Organic farmers control soil pests and pathogens with multi-year crop rotations. Broccoli, for example, contains natural fungus-killing compounds, and legumes help build a healthy community of soil microbes.

But this approach takes time. Farmers cannot plant strawberries as consistently, said Gary Peterson, deputy director at the Agriculture and Land-Based Training Association, a Salinas organization that trains farmers in organic practices.
Looking to the future

Scientists have been searching for chemical alternatives to methyl bromide for about 20 years, but progress is slow, Bolda said, because it's hard to top the effectiveness of methyl bromide mixed with chloropicrin.

The California Strawberry Commission is investing in research aimed at finding long-term solutions, said Carolyn O'Donnell, communications director of the commission. She said every year brings a new discovery, such as a new plant variety that is more disease-resistant or a new and effective crop rotation.
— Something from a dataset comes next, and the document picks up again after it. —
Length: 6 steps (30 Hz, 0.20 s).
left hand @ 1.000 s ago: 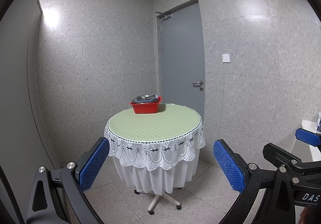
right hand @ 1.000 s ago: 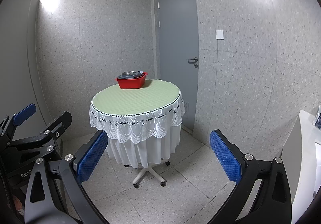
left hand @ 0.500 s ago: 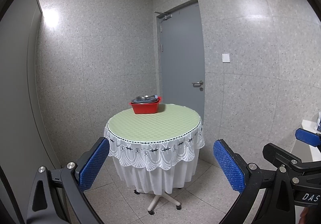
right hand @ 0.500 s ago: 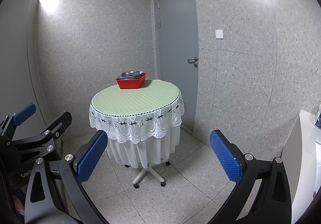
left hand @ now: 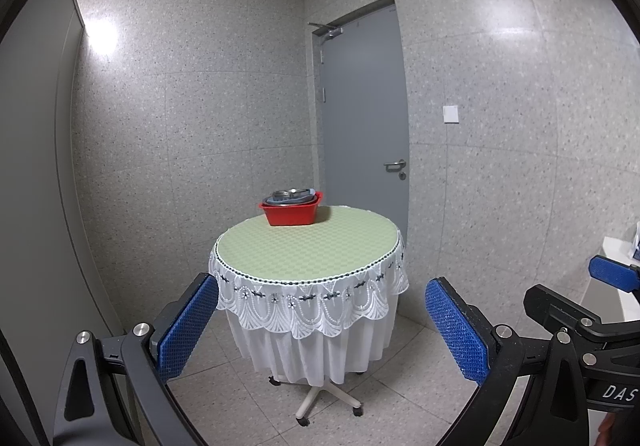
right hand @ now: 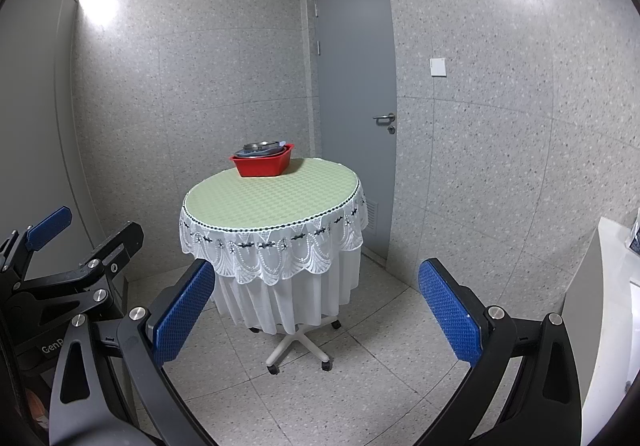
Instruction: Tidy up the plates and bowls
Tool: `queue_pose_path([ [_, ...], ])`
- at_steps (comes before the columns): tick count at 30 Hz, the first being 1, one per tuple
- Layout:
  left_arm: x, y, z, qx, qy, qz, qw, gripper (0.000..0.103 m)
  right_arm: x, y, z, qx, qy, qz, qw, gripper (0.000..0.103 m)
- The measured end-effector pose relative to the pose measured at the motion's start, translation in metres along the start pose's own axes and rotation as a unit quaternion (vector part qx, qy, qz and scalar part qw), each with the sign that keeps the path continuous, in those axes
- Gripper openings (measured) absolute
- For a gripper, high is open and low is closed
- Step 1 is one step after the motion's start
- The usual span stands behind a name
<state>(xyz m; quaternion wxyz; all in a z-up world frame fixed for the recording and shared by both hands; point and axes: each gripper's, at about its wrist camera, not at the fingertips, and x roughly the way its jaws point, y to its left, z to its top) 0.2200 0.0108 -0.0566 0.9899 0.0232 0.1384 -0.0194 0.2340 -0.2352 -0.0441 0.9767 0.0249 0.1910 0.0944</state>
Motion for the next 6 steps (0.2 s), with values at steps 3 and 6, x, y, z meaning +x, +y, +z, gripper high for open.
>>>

Scientists at the United States Department of Agriculture research station in Salinas and the cooperative extension in Monterey are also working to find alternatives.

The farming landscape after methyl bromide is undefined. Yet farmers are still fighting soil pathogens that can live in the soil for years. Without effective fumigants, less land will be clean enough to plant strawberries.

"I believe the very best areas for growing strawberries will be going out of production," said berry grower Ramos.

Researchers agree, but they still hold out hope.

"Yields will go down and production will fall," Bolda said, "but it's not Armageddon."